_Task_:
If a line in the listing below contains the word "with", count it, then please give only the number of such lines.
· · ·
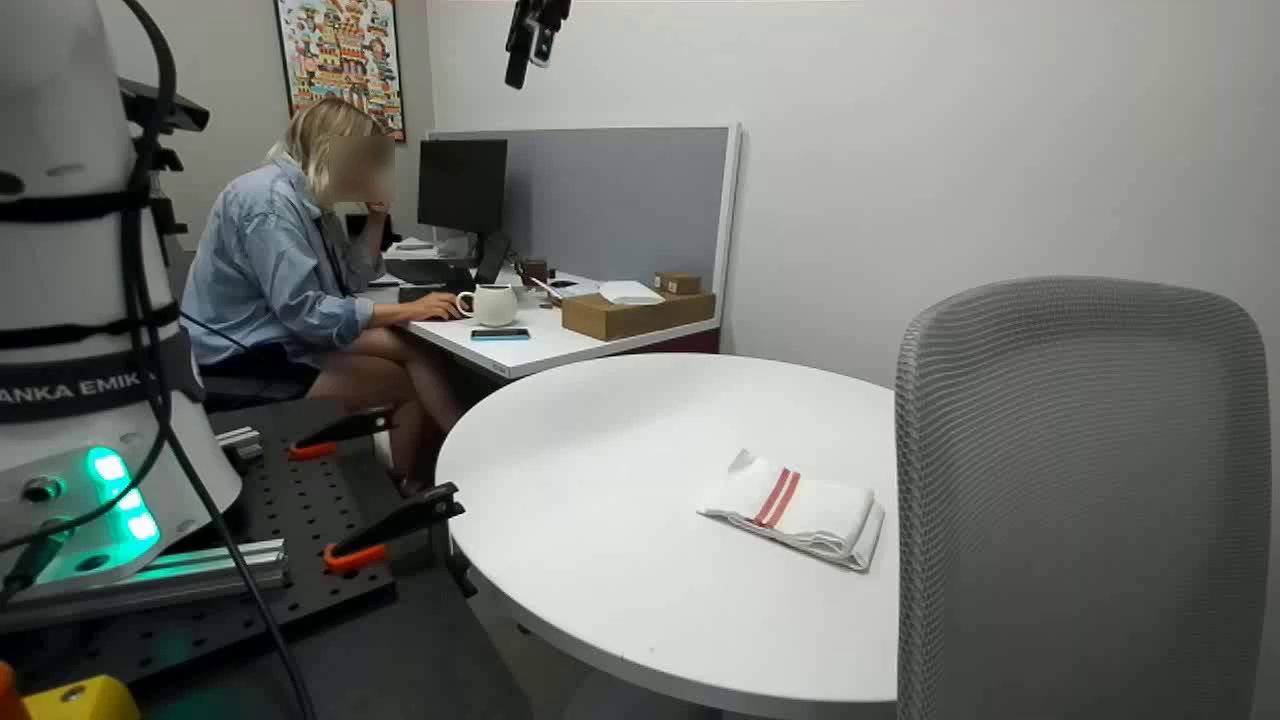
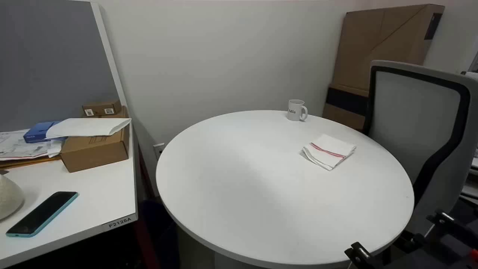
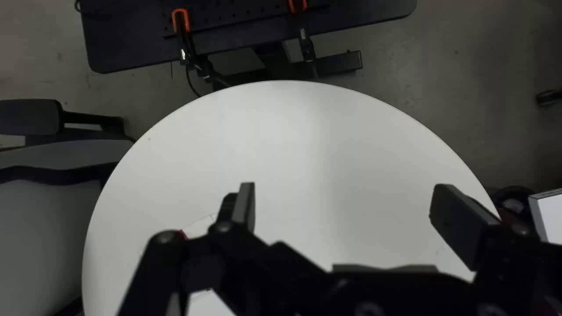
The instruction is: Put the tea towel on the back of the chair
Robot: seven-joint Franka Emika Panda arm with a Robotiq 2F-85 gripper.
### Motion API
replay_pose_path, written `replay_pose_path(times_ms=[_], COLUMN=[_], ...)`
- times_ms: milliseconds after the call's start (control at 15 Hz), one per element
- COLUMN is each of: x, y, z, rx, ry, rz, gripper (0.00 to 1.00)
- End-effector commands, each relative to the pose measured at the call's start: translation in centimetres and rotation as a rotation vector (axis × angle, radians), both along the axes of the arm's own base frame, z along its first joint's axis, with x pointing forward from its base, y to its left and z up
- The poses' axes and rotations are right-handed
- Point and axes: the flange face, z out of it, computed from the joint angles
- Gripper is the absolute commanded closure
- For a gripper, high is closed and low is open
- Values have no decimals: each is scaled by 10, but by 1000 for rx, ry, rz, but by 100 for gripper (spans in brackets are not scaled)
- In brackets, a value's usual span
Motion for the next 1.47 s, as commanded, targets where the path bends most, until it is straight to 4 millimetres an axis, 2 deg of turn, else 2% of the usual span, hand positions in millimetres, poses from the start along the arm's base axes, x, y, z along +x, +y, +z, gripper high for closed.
replay_pose_path(times_ms=[0,400,667,867,1067,1133,1400], x=[0,4,21,45,73,84,119], y=[0,0,-3,-8,-17,-26,-53], z=[1,-1,-16,-43,-76,-94,-144], rx=[0,-41,-137,-193,-209,-225,-317], ry=[0,-20,-74,-120,-161,-168,-230], rz=[0,-26,-100,-119,-61,-39,-5], gripper=[0,0,0,0,0,0,0])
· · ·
_Solution to this exercise_:
2